About this exercise:
Which lines of the data contain the string "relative"? Copy every one.

Extracted records
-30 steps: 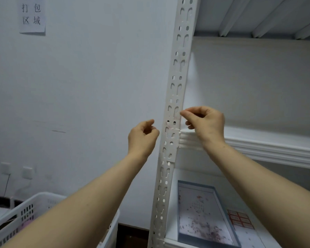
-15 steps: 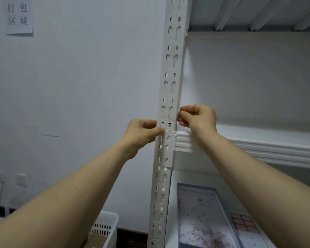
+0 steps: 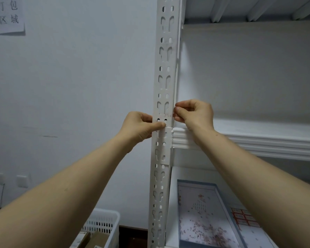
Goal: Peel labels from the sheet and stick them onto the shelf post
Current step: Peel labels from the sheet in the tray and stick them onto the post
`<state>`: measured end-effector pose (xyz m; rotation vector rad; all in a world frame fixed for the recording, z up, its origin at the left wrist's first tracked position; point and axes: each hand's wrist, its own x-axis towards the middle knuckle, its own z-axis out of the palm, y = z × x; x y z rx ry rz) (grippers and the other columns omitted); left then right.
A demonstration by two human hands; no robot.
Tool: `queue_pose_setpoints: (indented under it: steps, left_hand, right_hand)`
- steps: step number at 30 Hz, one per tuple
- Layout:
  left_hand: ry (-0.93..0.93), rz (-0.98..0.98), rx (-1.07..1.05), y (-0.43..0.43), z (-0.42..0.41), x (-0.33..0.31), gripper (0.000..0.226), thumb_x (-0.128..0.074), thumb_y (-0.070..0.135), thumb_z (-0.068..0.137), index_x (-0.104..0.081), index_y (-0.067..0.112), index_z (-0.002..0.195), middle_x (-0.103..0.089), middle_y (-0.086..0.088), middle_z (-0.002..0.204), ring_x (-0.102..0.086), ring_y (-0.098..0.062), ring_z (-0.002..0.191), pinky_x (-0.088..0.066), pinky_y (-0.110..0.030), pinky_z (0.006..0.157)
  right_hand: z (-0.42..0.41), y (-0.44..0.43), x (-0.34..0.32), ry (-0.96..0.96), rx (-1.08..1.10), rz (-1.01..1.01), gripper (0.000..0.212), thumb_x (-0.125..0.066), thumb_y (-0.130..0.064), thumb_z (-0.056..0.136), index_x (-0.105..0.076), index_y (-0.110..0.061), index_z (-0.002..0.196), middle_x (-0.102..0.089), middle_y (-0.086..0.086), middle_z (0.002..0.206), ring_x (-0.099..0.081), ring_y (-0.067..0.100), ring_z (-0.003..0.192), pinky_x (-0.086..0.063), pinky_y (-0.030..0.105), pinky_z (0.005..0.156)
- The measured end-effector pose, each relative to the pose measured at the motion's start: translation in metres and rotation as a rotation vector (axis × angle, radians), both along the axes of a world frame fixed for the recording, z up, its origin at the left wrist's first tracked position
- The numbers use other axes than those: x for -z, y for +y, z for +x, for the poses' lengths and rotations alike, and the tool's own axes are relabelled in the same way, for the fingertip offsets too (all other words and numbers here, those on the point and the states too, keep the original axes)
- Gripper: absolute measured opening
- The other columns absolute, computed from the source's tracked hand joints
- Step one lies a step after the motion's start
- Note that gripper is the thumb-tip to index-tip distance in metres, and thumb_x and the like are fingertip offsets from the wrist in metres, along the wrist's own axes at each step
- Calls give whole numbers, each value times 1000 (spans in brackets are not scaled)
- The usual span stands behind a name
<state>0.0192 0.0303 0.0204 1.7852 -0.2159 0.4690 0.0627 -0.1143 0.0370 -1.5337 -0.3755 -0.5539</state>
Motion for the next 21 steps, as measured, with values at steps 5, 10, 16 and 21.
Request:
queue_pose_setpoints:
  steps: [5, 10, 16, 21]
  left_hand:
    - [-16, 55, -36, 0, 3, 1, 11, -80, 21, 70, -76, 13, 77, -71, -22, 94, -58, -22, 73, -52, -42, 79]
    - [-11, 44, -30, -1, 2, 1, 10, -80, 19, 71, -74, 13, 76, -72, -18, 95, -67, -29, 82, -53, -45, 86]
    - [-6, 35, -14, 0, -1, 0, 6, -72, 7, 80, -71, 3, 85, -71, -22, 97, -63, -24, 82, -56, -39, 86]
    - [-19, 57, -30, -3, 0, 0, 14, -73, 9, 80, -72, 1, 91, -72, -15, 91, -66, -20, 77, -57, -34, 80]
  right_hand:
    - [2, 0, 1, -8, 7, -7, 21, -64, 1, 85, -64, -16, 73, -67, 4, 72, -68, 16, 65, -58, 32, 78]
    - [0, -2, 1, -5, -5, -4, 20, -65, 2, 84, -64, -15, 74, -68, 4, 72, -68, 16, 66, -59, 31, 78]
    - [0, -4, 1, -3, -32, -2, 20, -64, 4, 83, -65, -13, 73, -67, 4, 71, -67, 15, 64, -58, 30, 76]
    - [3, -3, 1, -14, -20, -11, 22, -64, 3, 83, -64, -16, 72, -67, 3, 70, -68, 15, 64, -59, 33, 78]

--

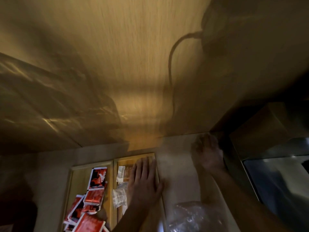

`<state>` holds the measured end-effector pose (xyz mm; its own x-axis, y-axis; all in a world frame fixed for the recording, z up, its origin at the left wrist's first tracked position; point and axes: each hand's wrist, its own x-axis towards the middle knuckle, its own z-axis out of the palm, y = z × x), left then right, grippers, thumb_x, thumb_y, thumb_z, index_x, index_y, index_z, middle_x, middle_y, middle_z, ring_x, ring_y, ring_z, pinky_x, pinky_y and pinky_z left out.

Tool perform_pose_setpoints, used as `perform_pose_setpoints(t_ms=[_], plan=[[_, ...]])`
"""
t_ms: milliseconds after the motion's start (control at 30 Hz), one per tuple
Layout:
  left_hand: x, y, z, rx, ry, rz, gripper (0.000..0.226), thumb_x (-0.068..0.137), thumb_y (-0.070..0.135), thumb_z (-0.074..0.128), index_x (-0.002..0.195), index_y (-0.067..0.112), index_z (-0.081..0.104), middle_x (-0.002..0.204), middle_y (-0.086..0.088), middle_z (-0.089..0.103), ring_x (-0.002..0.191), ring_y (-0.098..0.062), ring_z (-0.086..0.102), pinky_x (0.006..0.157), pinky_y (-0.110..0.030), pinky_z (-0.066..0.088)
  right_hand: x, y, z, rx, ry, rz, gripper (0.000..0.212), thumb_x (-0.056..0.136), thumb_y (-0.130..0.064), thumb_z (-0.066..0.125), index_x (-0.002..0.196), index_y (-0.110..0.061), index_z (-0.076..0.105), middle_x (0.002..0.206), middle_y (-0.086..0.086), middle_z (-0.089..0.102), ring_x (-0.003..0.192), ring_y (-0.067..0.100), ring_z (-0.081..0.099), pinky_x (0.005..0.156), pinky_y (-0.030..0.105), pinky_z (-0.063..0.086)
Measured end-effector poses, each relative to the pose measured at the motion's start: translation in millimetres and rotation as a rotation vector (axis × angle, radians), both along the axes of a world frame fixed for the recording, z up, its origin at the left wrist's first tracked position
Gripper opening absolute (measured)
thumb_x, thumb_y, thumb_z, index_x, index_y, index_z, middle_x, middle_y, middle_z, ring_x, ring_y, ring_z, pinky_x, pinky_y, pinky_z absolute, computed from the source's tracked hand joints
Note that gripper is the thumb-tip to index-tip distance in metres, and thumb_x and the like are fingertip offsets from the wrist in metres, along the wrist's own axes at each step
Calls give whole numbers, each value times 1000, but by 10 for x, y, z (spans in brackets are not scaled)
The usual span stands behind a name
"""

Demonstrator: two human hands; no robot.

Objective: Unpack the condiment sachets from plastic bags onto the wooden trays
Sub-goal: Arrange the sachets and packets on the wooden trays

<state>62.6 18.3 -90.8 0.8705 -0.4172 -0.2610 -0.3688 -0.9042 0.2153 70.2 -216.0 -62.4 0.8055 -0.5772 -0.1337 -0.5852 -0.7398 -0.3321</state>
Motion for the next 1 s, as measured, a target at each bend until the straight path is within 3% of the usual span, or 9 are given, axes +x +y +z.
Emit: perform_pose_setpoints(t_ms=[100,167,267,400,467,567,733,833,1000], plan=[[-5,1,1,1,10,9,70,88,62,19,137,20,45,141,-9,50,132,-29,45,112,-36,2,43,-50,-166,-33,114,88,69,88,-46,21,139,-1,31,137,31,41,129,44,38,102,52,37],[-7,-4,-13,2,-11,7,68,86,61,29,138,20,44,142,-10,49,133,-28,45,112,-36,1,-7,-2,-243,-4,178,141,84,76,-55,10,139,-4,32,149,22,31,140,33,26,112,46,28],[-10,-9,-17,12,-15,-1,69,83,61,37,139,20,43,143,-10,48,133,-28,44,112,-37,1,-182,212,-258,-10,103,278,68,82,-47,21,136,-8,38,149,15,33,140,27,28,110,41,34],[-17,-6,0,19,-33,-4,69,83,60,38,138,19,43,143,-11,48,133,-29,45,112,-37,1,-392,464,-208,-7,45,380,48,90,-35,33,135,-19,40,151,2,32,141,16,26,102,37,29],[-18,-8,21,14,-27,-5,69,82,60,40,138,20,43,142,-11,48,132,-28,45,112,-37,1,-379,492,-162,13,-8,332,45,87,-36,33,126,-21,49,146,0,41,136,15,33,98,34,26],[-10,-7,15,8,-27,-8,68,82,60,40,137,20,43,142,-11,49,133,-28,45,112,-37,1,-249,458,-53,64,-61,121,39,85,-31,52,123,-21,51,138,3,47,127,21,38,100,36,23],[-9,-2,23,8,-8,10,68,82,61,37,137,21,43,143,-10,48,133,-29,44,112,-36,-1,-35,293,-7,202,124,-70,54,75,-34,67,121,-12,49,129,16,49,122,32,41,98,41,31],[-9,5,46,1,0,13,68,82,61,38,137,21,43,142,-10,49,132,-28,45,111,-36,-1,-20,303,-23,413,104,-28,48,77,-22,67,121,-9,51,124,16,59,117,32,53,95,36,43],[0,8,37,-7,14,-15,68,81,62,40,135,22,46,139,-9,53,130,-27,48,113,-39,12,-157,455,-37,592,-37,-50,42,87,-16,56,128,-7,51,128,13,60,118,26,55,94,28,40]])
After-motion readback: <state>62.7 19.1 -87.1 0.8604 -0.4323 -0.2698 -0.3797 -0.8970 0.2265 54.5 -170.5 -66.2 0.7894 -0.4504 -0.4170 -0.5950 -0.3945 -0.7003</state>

Written solution:
- The measured end-effector pose, each relative to the pose measured at the motion's start: translation in metres and rotation as a rotation vector (axis × angle, radians), both along the axes of a world frame fixed for the recording, z up, its origin at the left wrist's first tracked position
Measured end-effector poses, each relative to the pose measured at the motion's start: translation in millimetres and rotation as a rotation vector (axis × angle, radians), both along the axes of a world frame fixed for the recording, z up, its origin at the left wrist's first tracked position

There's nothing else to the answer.